### About this task
Beginning at the line containing "Note: point at the blue", print every line until the records end, keeping each exactly as it is.

[Records contained in a dataset]

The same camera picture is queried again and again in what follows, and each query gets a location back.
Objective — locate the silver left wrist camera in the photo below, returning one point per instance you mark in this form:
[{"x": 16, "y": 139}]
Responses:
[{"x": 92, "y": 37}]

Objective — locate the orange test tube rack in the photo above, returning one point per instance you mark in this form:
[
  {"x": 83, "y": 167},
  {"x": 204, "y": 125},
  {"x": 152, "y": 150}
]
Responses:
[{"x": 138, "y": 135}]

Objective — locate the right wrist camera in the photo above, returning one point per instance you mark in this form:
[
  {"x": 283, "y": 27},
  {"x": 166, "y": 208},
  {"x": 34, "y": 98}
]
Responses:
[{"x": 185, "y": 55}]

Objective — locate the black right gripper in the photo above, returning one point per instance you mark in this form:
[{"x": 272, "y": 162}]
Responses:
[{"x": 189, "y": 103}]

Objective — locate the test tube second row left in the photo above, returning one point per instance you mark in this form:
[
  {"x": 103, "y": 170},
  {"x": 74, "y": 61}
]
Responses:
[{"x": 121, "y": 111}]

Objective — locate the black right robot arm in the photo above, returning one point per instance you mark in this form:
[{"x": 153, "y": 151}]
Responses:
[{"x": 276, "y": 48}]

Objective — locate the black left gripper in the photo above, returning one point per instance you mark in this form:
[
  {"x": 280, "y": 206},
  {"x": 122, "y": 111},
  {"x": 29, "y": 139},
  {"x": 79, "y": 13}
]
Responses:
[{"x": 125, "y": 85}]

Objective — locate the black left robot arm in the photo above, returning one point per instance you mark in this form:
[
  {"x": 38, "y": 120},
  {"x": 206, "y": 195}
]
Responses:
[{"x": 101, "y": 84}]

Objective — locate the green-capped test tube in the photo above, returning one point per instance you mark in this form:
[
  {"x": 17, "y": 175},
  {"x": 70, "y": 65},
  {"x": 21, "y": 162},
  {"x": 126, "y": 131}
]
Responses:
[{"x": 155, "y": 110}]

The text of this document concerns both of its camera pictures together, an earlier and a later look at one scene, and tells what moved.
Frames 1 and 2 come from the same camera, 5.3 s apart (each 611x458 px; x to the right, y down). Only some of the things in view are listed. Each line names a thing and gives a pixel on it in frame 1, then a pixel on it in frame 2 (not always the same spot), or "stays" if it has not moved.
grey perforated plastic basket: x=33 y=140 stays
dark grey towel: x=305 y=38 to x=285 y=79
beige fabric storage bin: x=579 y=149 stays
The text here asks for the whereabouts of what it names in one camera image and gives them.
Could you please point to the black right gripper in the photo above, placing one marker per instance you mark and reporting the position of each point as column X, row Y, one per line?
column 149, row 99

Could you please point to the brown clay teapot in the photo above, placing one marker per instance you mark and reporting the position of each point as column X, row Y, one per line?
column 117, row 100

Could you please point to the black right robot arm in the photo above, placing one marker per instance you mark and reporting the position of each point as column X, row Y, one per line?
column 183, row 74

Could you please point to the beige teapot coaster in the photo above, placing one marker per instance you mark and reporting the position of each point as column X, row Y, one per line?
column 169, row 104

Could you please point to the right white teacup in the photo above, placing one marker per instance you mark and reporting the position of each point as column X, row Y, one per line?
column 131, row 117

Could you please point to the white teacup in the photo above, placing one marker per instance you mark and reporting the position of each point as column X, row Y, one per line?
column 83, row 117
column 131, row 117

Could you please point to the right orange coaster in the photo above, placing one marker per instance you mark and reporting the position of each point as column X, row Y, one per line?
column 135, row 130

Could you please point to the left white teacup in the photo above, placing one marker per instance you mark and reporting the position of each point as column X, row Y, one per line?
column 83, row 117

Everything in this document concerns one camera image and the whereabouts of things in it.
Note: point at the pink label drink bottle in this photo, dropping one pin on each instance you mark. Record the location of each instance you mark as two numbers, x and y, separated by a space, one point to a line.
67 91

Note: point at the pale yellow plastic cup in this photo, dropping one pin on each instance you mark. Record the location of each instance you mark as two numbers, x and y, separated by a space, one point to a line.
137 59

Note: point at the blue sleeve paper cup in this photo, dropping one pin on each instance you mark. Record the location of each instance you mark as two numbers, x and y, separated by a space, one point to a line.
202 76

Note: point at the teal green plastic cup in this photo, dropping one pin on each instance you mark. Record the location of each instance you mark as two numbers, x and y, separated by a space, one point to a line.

### Your response
Note: point at the blue sleeve paper cup in this photo, dropping one pin on each instance you mark. Record the location of each instance you mark as two numbers, x and y, separated by a space, one point to a line.
202 76

Note: point at the teal green plastic cup in this photo, dropping one pin on each instance you mark. Record the location of each instance you mark as two numbers, x and y, separated by a space, one point to a line.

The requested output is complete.